3:30 pm to 4:30 pm
GHC 8102
Abstract: Our visual world is extraordinarily varied and complex, but despite its richness, the space of visual data may not be that astronomically large. We live in a well-structured, predictable world, where cars almost always drive on roads, sky is always above the ground, and so on. As humans, the ability to learn this structure from prior experiences is essential to our visual perception. In fact, we effortlessly (and often unconsciously) employ this structure for perceiving and responding to our surroundings; a feat that still eludes our artificial systems. In this dissertation, we propose to discover and harness this structure to develop large-scale visual recognition systems.
In Part I, we present supervised recognition algorithms that can leverage these underlying regularities in our visual world. We propose effective models for object recognition that incorporate top-down contextual feedback and models that can leverage geometric-structure of objects. We also develop supervised learning and inference methods that exploit the structure offered by visual data and by a wide range of recognition tasks.

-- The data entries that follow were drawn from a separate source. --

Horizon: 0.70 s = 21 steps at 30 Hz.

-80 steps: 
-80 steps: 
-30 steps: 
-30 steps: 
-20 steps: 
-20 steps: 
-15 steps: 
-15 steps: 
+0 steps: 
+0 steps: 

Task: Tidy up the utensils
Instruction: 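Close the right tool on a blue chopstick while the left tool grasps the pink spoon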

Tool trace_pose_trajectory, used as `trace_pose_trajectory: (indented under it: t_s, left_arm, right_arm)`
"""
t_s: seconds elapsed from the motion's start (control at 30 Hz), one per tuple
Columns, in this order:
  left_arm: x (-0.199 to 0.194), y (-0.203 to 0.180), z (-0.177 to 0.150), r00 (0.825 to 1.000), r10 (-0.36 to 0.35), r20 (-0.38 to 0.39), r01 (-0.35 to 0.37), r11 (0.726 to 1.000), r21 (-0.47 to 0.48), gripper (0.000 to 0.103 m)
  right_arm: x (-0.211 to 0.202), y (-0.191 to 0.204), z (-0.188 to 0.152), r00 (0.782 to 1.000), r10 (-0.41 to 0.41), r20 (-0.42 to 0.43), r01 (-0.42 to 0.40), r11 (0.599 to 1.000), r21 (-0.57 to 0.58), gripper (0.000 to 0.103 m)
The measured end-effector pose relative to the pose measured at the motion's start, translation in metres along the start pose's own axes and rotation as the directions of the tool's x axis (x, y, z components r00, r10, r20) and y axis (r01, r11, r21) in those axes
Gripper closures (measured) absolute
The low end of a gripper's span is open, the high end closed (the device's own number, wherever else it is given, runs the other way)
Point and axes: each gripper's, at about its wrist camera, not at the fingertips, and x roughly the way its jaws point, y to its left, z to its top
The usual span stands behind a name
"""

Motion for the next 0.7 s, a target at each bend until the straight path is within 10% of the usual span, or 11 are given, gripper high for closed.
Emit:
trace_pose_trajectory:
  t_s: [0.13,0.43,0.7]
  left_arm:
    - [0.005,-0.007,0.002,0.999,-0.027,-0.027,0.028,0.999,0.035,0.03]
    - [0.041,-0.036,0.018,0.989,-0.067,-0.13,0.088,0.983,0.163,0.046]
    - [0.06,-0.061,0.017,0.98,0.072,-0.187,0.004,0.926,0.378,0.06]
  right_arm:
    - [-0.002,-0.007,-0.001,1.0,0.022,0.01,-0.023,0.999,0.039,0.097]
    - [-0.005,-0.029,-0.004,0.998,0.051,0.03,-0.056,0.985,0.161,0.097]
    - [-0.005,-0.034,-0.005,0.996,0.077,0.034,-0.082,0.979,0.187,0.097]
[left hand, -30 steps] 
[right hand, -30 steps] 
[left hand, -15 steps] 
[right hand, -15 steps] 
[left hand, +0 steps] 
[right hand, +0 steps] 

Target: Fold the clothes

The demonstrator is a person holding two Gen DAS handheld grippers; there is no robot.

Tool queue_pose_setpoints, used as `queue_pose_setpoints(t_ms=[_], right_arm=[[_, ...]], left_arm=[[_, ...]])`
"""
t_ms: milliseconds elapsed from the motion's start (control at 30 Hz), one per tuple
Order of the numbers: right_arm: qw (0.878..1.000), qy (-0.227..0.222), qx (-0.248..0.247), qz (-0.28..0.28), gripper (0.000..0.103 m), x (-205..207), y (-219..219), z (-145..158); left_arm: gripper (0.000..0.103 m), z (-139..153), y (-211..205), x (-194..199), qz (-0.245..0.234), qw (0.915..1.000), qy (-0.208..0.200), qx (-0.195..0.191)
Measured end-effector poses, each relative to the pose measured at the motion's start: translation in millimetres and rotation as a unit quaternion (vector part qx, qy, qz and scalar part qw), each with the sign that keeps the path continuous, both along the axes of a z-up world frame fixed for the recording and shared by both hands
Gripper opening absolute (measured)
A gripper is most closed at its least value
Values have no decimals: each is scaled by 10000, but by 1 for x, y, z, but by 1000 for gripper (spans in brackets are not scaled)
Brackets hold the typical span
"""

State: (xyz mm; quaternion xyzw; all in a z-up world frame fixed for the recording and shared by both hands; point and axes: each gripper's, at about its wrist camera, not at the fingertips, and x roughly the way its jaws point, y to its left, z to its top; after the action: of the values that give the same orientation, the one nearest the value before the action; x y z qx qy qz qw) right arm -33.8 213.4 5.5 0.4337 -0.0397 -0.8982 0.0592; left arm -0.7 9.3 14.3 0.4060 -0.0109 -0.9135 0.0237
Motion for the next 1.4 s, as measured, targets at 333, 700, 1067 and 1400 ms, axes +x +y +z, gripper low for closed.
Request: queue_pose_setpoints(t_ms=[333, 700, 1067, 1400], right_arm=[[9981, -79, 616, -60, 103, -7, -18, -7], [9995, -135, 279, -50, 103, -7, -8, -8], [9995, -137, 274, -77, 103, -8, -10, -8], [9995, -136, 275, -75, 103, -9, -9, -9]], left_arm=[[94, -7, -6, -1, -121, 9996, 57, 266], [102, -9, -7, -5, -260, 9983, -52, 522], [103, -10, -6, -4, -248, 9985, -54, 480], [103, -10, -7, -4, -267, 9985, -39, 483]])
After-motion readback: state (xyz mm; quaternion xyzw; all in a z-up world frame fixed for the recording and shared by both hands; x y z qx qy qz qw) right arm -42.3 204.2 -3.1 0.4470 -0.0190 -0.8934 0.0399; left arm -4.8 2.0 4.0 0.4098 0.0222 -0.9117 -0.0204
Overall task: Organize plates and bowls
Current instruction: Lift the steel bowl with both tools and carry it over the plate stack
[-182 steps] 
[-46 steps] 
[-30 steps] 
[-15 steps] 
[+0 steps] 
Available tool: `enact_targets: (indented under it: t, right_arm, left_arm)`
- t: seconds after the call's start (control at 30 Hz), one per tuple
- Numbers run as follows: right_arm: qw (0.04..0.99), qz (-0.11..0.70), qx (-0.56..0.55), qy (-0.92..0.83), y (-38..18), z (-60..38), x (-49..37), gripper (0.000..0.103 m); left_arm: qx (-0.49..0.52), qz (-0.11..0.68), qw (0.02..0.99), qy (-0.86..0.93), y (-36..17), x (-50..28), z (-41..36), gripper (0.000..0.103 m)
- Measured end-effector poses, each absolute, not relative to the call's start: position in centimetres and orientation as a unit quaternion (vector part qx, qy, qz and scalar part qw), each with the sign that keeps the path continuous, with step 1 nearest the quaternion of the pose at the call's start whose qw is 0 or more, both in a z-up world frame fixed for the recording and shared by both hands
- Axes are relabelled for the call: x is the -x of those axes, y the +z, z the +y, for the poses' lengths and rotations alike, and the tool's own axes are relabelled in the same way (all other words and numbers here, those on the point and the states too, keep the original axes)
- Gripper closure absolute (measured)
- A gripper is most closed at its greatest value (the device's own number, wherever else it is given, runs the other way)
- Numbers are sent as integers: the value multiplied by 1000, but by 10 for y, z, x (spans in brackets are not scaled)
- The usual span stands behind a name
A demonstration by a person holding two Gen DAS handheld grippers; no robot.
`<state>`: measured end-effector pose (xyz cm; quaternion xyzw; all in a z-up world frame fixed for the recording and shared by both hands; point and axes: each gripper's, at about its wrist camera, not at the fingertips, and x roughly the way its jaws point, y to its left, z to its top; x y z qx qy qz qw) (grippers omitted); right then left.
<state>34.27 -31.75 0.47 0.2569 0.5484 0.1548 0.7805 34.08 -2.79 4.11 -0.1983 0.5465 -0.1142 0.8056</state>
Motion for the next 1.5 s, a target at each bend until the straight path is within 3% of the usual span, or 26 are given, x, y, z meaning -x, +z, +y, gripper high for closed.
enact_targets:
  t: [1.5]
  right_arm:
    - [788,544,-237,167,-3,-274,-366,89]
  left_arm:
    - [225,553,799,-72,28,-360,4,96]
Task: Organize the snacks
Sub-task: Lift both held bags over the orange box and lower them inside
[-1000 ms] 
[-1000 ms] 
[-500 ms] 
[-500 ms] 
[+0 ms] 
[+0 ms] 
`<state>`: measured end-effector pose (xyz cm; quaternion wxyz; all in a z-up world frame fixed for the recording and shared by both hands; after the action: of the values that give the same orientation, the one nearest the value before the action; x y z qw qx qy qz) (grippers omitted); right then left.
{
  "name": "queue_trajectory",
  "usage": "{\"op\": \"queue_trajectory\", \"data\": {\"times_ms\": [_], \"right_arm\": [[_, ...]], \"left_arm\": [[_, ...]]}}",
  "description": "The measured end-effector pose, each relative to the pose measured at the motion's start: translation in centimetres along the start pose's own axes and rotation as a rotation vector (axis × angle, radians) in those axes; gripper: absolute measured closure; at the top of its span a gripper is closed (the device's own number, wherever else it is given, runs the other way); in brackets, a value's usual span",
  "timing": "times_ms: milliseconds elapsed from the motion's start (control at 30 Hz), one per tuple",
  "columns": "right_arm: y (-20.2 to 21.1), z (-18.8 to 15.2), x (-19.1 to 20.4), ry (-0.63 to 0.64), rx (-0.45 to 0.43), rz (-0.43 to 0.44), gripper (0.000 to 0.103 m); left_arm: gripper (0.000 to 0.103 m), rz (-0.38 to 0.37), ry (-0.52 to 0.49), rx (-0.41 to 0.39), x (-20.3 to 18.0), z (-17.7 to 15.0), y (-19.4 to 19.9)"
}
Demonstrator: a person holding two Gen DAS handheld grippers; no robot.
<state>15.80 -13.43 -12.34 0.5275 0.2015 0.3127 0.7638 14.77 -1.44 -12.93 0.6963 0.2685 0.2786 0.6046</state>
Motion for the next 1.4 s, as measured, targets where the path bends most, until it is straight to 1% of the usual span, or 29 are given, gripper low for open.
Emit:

These supervised systems, limited by our ability to collect annotations, are confined to curated datasets. Therefore, in Part II, we propose to overcome this limitation by discovering structure in large amounts of visual data and incorporating it as constraints in large-scale semi-supervised learning algorithms to improve visual recognition systems.
Thesis Committee Members:
Abhinav Gupta, Chair
Martial Hebert
Deva Ramanan
Alexei A. Efros, University of California, Berkeley
Jitendra Malik, University of California, Berkeley